现在,他们只剩下这艘小小的、在滔天巨浪中如同玩具般随时可能被撕碎或倾覆的救生艇,彻底暴露在南极这片生命禁区最恶劣的环境之下。而他们的目标,那个藏在数千米厚冰盖下的、刚刚似乎被“激活”的神秘结构,依旧遥不可及,甚至显得更加遥远和危险。
艾莉丝迅速检查着救生艇内极其有限的储备:燃料,最多还能支撑全速航行几个小时;食物和淡水,按最低消耗标准,大概能维持三天;药品,只有最基础的急救包;武器,除了她和大副随身佩戴的紧凑型能量手枪,只剩下几把生存刀……她抬起头,看向脸色凝重、正盯着简陋导航屏幕的海森堡博士,声音平稳但带着不容置疑的严峻:“博士,我们的位置?以及,我们现在该去哪里?根据最后接收到的信号,那个坐标点还在我们东南方向至少四十公里外。
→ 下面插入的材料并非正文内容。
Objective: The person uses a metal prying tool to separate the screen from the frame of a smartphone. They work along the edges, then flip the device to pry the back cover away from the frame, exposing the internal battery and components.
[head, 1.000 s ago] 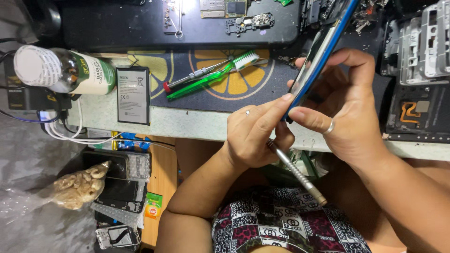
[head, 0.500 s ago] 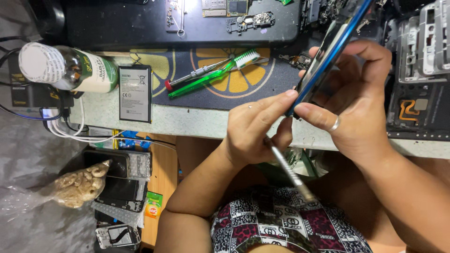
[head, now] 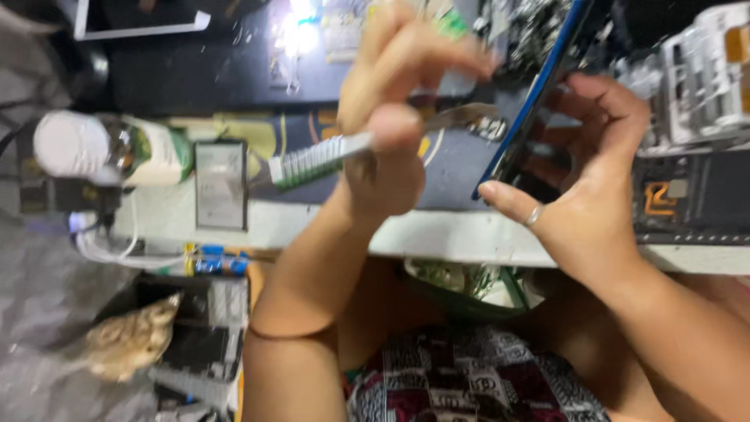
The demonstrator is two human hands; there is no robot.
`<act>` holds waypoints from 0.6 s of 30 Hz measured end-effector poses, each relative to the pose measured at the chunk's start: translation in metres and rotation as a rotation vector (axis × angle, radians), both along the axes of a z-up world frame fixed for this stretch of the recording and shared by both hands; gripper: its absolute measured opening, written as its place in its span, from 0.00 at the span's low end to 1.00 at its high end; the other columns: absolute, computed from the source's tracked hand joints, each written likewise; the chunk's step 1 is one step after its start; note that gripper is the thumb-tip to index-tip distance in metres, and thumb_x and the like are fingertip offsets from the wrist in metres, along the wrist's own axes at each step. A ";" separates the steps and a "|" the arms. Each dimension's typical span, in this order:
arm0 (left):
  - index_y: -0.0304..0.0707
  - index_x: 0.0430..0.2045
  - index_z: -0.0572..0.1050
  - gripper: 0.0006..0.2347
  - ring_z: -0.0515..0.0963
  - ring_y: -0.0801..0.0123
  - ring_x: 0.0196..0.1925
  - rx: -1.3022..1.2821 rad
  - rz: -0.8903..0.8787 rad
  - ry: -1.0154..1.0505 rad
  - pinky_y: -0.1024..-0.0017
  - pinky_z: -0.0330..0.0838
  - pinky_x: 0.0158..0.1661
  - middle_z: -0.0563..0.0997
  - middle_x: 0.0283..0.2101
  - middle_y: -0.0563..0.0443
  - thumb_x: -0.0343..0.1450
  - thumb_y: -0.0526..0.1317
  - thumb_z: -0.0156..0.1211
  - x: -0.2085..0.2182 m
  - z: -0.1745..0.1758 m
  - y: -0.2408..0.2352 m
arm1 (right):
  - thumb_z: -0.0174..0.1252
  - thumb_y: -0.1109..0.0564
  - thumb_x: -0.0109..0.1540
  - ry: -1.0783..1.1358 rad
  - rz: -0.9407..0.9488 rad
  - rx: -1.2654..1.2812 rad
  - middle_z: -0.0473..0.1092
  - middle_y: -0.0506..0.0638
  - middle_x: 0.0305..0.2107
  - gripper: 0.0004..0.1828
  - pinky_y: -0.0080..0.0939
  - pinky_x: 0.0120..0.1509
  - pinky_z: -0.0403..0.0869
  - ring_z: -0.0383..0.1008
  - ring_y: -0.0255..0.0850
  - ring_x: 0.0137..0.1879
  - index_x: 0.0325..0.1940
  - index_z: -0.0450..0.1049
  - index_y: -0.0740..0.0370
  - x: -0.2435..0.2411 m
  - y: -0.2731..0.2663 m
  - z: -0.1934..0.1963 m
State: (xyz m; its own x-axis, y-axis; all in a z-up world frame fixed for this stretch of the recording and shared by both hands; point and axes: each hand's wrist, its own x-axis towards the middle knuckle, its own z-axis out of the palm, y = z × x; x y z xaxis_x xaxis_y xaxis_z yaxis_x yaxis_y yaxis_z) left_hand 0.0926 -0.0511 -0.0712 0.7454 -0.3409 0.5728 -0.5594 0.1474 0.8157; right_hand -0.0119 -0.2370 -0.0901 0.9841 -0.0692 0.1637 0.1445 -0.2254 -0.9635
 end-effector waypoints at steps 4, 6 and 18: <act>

以我们现在的状态和艇的性能,强行穿越风暴区无异于自杀。”
海森堡博士的手指在触摸屏上滑动,屏幕上显示着极其粗糙的电子海图,上面标记着风暴的大致移动轨迹(依旧笼罩着目标区域)和那个冰下结构的粗略位置。信号断断续续,精度堪忧。他揉了揉布满血丝的眼睛,声音沙哑而疲惫,但依旧带着一种不容置疑的、支撑着所有人的坚定:
“我们不能停留在这里,艾莉丝女士。风暴的边缘湍流、低温以及随时可能再次出现的冰裂,会很快耗尽我们本就不多的燃料、热量和生命体征。”他指着屏幕上一条模糊的、由古老海图标记出的、未被现代测绘完全证实的虚线,“根据目前的风向和洋流测算…我们或许可以…尝试借助风暴外围的推力,向东南方向漂移。目标区域边缘,在这张古老海图上,标记有一处被称为‘绝望岬’的、岩石裸露的小型岬角。如果它真的存在,或许可以让我们暂时靠岸,躲避风暴最猛烈的正面冲击,为我们赢得喘息和重新规划的时间。”
这是一场赌博。一场将所有人残存的命运,交给无常的风暴、未知的洋流和一张可能早已过时、甚至纯属虚构的古老海图上的标记。
但他们,已经没有更好的选择。甚至连选择的余地,都微乎其微。
叶舟默默地坐在角落里,怀中依旧紧紧抱着那个存储着数据残骸的、经过特殊防水处理的装备包,仿佛那是他与过去、与那些牺牲者之间最后的联系。埃里希坠落前那平静而决绝的眼神,如同烙印般深深刻在他的脑海深处,与特蕾莎教授临终前的嘱托、与在西伯利亚和苏必利尔湖死去的众多面孔,交织在一起,形成了一幅沉重得几乎让他无法呼吸的牺牲者画卷。
逃亡的路上,铺满了同伴的鲜血与牺牲。每向前一步,似乎都要踏着一条鲜活的生命。
他抬起头,透过救生艇那小小的、已经结满厚厚冰霜、视野模糊的舷窗,望向外面那片毁灭性的、却又蕴含着这颗星球乃至人类文明终极答案的、无比残酷的白色世界。
他们的旅程,远未结束。
而南极,这片沉默的、白色的死神,刚刚,或许只是展示了它微不足道的第一面。冰层之下的那个存在,已经苏醒,而他们的命运,正与那未知的苏醒,紧紧纠缠在了一起。